**Work request:**
All of the records must be repeated exactly.

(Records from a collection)
──────────────────────────────

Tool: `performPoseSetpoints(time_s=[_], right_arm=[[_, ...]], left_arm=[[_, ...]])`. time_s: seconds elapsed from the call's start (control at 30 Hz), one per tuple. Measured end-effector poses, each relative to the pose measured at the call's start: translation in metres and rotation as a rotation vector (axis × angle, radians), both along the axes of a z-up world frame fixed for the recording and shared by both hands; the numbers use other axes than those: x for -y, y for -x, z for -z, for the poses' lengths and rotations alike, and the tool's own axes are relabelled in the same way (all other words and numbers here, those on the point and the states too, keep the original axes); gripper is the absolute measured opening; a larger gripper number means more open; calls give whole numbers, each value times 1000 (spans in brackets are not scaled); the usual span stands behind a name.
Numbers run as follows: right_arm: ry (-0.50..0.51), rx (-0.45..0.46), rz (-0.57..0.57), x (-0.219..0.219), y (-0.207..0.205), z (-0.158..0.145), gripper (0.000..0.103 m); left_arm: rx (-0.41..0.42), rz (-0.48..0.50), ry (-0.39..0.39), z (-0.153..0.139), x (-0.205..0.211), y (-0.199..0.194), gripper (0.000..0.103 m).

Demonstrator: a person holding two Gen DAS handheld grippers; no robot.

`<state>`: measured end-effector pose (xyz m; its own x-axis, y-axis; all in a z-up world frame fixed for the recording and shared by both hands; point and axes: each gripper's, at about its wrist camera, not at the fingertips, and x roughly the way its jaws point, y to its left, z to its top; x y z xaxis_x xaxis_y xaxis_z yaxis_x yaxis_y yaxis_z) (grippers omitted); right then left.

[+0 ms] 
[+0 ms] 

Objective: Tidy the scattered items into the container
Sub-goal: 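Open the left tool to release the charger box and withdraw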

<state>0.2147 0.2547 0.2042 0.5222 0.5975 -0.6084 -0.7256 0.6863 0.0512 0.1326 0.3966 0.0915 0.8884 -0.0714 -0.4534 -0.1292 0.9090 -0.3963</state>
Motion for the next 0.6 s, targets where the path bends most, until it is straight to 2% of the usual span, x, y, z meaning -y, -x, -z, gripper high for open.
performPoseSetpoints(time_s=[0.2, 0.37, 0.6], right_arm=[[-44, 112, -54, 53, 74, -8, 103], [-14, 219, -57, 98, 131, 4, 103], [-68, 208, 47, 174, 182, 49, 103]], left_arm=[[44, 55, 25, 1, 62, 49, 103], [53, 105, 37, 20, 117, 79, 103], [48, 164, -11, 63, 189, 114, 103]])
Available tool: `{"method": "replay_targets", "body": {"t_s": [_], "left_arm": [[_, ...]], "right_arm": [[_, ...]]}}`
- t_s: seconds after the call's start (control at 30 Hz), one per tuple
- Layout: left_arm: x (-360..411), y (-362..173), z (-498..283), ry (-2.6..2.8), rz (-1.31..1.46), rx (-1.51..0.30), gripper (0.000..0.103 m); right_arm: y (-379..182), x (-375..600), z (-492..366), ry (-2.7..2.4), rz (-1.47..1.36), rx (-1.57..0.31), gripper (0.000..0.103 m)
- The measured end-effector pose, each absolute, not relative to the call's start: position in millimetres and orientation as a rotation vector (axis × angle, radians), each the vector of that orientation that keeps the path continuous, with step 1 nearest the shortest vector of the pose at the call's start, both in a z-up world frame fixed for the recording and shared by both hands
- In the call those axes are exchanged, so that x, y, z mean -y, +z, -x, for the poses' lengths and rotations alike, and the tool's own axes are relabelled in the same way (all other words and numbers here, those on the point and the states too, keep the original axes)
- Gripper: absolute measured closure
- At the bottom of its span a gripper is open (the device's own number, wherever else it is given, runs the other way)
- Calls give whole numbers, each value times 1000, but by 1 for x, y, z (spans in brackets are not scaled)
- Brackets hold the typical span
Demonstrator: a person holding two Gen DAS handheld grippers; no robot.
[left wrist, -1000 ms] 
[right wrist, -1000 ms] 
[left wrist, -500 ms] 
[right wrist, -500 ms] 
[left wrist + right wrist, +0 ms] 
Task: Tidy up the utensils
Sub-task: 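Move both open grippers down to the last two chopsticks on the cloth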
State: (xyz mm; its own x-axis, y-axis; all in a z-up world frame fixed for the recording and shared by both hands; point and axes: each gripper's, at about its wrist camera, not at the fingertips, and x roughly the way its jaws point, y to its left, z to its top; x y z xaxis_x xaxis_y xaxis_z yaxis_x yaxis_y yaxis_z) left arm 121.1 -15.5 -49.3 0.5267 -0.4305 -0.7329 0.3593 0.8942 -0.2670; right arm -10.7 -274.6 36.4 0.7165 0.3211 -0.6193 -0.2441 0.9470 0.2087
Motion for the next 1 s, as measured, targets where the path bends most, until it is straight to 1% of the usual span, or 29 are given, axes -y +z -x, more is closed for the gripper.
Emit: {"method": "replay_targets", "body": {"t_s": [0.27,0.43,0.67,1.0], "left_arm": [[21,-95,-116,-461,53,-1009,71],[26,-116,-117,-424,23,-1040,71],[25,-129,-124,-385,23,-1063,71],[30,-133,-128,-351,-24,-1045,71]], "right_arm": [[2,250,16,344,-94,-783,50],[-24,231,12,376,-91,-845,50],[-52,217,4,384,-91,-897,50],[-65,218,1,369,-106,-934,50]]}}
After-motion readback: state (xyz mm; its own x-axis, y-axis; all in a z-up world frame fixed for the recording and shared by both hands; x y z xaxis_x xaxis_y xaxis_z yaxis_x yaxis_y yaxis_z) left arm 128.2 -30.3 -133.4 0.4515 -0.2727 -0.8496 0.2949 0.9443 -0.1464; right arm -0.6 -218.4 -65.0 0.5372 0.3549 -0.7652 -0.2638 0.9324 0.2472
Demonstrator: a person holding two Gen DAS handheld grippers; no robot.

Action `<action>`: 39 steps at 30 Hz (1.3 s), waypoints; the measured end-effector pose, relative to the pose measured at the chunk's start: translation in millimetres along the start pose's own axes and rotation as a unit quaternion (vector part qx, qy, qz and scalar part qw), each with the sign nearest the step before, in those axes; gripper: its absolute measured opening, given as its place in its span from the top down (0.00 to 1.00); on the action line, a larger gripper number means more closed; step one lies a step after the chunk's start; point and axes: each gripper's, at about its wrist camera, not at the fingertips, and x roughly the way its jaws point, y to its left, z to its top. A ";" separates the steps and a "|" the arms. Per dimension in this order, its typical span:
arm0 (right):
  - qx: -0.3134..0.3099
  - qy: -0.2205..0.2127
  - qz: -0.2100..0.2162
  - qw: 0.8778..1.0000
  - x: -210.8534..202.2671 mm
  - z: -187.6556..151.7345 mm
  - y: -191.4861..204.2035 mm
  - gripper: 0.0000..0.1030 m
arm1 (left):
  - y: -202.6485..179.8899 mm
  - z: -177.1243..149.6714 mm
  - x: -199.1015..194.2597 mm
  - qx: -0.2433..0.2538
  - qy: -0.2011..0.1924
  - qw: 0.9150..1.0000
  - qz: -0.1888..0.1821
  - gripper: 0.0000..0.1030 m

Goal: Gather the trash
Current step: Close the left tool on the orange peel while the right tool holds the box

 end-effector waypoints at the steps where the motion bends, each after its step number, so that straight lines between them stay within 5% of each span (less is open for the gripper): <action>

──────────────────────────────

**Output of the exercise:**
Tool: `performPoseSetpoints(time_s=[_], right_arm=[[_, ...]], left_arm=[[_, ...]])`. time_s: seconds elapsed from the call's start (control at 30 Hz), one per tuple. Measured end-effector poses, each relative to the pose measured at the call's start: translation in metres and rotation as a rotation vector (axis × angle, radians), both along the axes of a z-up world frame fixed for the recording and shared by both hands; the numbers use other axes than those: x for -y, y for -x, z for -z, for the poses' lengths and rotations alike, and the tool's own axes are relabelled in the same way (all other words and numbers here, those on the point and the states too, keep the original axes); gripper is the absolute measured opening; a larger gripper number means more open; calls give whole numbers, each value times 1000 (spans in brackets are not scaled); the usual span stands behind a name.
Numbers run as follows: right_arm: ry (-0.50..0.51), rx (-0.45..0.46), rz (-0.57..0.57), x (-0.219..0.219), y (-0.207..0.205), z (-0.158..0.145), gripper (0.000..0.103 m); left_arm: rx (-0.41..0.42), rz (-0.48..0.50), ry (-0.39..0.39), z (-0.153..0.139), x (-0.205..0.211), y (-0.199..0.194), gripper (0.000..0.103 m).

Demonstrator: a person holding two Gen DAS handheld grippers; no robot.

`<state>`: measured end-effector pose (xyz m; its own x-axis, y-axis; all in a z-up world frame fixed for the recording and shared by both hands; point and axes: each gripper's, at about its wrist camera, not at the fingertips, and x roughly the way its jaws point, y to its left, z to its top; x y z xaxis_x xaxis_y xaxis_z yaxis_x yaxis_y yaxis_z) (grippers omitted); right then left.

[+0 ms] 
[+0 ms] 

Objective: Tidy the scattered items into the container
Sub-goal: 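Open the left tool to release the charger box and withdraw
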
<state>0.2147 0.2547 0.2042 0.5222 0.5975 -0.6084 -0.7256 0.6863 0.0512 0.1326 0.3966 0.0915 0.8884 -0.0714 -0.4534 -0.1292 0.9090 -0.3963</state>
Motion for the next 0.6 s, targets where the path bends most, until it is straight to 2% of the usual span, x, y, z meaning -y, -x, -z, gripper high for open.
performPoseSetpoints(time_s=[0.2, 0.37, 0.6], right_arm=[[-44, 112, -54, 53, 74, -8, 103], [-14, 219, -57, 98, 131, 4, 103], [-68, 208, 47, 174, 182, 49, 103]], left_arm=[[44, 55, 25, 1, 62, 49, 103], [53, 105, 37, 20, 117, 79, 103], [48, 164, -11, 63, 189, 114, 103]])
Available tool: `{"method": "replay_targets", "body": {"t_s": [_], "left_arm": [[_, ...]], "right_arm": [[_, ...]]}}`
- t_s: seconds after the call's start (control at 30 Hz), one per tuple
- Layout: left_arm: x (-360..411), y (-362..173), z (-498..283), ry (-2.6..2.8), rz (-1.31..1.46), rx (-1.51..0.30), gripper (0.000..0.103 m); right_arm: y (-379..182), x (-375..600), z (-492..366), ry (-2.7..2.4), rz (-1.47..1.36), rx (-1.57..0.31), gripper (0.000..0.103 m)
- The measured end-effector pose, each absolute, not relative to the call's start: position in millimetres and orientation as a rotation vector (axis × angle, radians), each the vector of that orientation that keeps the path continuous, with step 1 nearest the shortest vector of the pose at the call's start, both in a z-up world frame fixed for the recording and shared by both hands
- In the call those axes are exchanged, so that x, y, z mean -y, +z, -x, for the poses' lengths and rotations alike, and the tool's own axes are relabelled in the same way (all other words and numbers here, those on the point and the states too, keep the original axes)
- Gripper: absolute measured closure
- At the bottom of its span a gripper is open (the device's own number, wherever else it is given, runs the other way)
- Calls give whole numbers, each value times 1000, but by 1 for x, y, z (spans in brackets are not scaled)
- Brackets hold the typical span
Demonstrator: a person holding two Gen DAS handheld grippers; no robot.
[left wrist, -1000 ms] 
[right wrist, -1000 ms] 
[left wrist, -500 ms] 
[right wrist, -500 ms] 
[left wrist + right wrist, +0 ms] 
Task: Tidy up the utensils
Sub-task: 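Move both open grippers down to the last two chopsticks on the cloth
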State: (xyz mm; its own x-axis, y-axis; all in a z-up world frame fixed for the recording and shared by both hands; point and axes: each gripper's, at about its wrist camera, not at the fingertips, and x roughly the way its jaws point, y to its left, z to its top; x y z xaxis_x xaxis_y xaxis_z yaxis_x yaxis_y yaxis_z) left arm 121.1 -15.5 -49.3 0.5267 -0.4305 -0.7329 0.3593 0.8942 -0.2670; right arm -10.7 -274.6 36.4 0.7165 0.3211 -0.6193 -0.2441 0.9470 0.2087
Motion for the next 1 s, as measured, targets where the path bends most, until it is straight to 1% of the usual span, or 29 are given, axes -y +z -x, more is closed for the gripper.
Emit: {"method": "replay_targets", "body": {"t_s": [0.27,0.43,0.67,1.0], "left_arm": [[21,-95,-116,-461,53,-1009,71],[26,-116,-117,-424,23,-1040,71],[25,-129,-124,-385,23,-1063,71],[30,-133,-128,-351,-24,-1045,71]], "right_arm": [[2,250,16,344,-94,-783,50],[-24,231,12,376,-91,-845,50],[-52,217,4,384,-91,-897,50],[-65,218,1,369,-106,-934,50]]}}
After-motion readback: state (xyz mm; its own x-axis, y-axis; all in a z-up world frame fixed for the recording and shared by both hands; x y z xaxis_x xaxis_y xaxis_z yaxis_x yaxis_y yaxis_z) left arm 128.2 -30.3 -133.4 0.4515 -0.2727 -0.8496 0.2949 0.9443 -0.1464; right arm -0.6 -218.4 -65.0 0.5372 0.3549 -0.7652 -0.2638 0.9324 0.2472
Demonstrator: a person holding two Gen DAS handheld grippers; no robot.

Action `<action>`: 39 steps at 30 Hz (1.3 s), waypoints; the measured end-effector pose, relative to the pose measured at the chunk's start: translation in millimetres along the start pose's own axes and rotation as a unit quaternion (vector part qx, qy, qz and scalar part qw), each with the sign nearest the step before, in those axes; gripper: its absolute measured opening, given as its place in its span from the top down (0.00 to 1.00); on the action line, a larger gripper number means more closed; step one lies a step after the chunk's start; point and axes: each gripper's, at about its wrist camera, not at the fingertips, and x roughly the way its jaws point, y to its left, z to its top. A ";" separates the steps and a "|" the arms. Per dimension in this order, its typical span:
arm0 (right):
  - qx: -0.3134..0.3099
  - qy: -0.2205..0.2127
  - qz: -0.2100..0.2162
  - qw: 0.8778..1.0000
  - x: -210.8534..202.2671 mm
  - z: -187.6556..151.7345 mm
  - y: -191.4861..204.2035 mm
  - gripper: 0.0000..0.1030 m
arm1 (left):
  - y: -202.6485..179.8899 mm
  - z: -177.1243..149.6714 mm
  - x: -199.1015..194.2597 mm
  - qx: -0.2433..0.2538
  - qy: -0.2011..0.1924
  - qw: 0.9150..1.0000
  - qz: -0.1888..0.1821
  - gripper: 0.0000..0.1030 m

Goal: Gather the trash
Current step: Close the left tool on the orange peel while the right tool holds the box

 end-effector waypoints at the steps where the motion bends, each after its step number, so that straight lines between them stay within 5% of each span (less is open for the gripper): <action>

This exercise is finished.